1.0ストーリーの繋がりが悪く、世界観が見えてきません。

2008年2月20日
PCから投稿
鑑賞方法:映画館

映像は確かにすごいのだけれど、ストーリーの繋がりが悪く、世界観が見えてきません。

 魔術師、呪術師、吸血鬼などが総出演する、オカルト要素が満載のバトルファンタジーです。
 ただ、登場人物たちは、変身能力や不老不死などの超能力を持ちながら、争いを回避するために設けられたルールにがんじがらめに縛られ、能力を謳歌するどころか、人間以上に悲哀、苦悩にまみれながら生きています。
 前作『ナイトウォッチ』では、主人公アントンが光の勢力として活動を続けているときに、伝説の災いを招く女が現れ、最後に偉大なる「異種」(特殊な超能力を持つ人間)が出現し、光と闇のバランスが崩れたところで話が終わりました。

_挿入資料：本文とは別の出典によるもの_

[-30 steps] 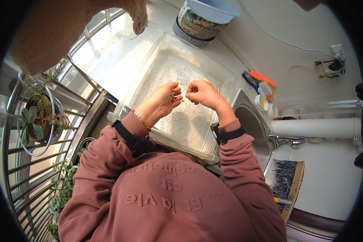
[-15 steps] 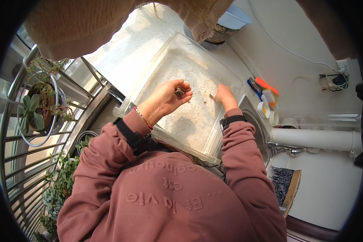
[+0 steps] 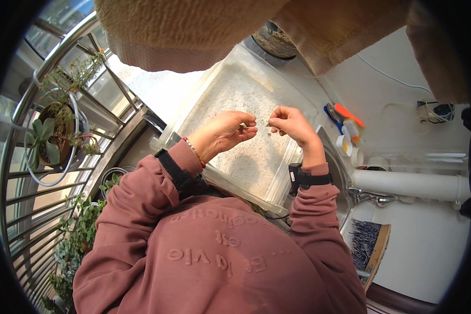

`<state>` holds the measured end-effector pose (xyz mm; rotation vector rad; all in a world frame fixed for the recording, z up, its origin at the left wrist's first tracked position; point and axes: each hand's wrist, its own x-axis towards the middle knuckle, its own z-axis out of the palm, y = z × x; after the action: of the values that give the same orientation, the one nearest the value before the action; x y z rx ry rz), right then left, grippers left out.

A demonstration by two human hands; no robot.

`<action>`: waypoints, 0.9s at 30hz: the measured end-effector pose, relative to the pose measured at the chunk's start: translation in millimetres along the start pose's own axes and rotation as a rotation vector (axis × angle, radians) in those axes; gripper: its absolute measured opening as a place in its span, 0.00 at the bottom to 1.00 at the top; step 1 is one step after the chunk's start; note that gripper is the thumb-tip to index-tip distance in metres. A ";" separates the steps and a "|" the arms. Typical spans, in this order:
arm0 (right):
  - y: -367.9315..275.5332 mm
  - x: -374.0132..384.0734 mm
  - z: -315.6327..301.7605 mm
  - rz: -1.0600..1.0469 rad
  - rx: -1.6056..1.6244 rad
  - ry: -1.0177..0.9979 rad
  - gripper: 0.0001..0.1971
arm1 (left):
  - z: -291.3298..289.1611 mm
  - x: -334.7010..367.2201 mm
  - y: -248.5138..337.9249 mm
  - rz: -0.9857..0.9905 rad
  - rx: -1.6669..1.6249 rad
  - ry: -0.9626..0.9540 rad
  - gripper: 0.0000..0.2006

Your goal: The person holds a bundle of dried herbs and strips leaves and small stems from the stalks into a clear plastic container. After collecting the material, the person places the bundle on the wall and then closes the container.

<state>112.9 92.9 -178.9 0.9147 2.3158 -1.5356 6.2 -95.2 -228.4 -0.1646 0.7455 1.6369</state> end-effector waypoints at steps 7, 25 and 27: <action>-28.3 -33.2 21.1 -0.184 0.273 0.007 0.06 | 4.8 -3.9 -3.8 -0.014 0.162 -0.111 0.08; -25.7 -49.9 34.2 -0.320 0.300 0.106 0.06 | 15.5 -19.2 -6.0 0.145 0.207 -0.075 0.09; -26.2 -50.2 34.1 -0.273 0.307 0.124 0.06 | 16.8 -21.1 -6.8 0.161 0.196 -0.083 0.09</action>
<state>131.2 36.8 -149.1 0.8034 2.4133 -2.0445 22.3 -103.4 -207.2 0.1058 0.8686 1.7000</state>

 『デイ・ウォッチ』では、互いに均衡を保っていた光と闇の休戦協定が破られてしまうことですごい事態となってしまうというお話しです。
 だいたい光と闇の戦いでは、ハリウッド映画の常識では、天使と悪魔、善と悪の戦いになるはずです。でもそこはロシア映画。ハリウッド映画では考えられない全編ダークでクレイジーさで、光と闇の戦いといっても、もうどっちもどっち!ヤクザとマフィアの戦いといった感じでした。
 こんな戦いで、まきぞいを喰らう、普通の人間にとっていい迷惑この上なし。
 一人の闇の側の人間が殺されたというたったそれだけの理由で、光”と“闇”の勢力のバランスは崩壊し、抗争に入っていきます。それがほぼ終末戦争レベルなのですから、関係ない人間はいい迷惑です。
 それがチョーク一本で、何事もなかったようにリセットされて元に戻るのですから、2時間の意味って何だったかなと追います。
 小地蔵だけかなと思ったら、出口で観客が口々に「わかんなかったね」と話していました。
 やたら建物が壊れていくというのが正直な印象。それでも、スポーツカーがビルの壁面を駆け上り、ホテル内部を疾走するシーンは、意外性もあり見応えありましたね。(帰りはどう出て行ったか不明。)

 原作は3部作で、このあと『ダスクウォッチ』が残っていますが、本作で完結してしまったようなストーリーが、どう3作目に繋がるのかも見物でしょう。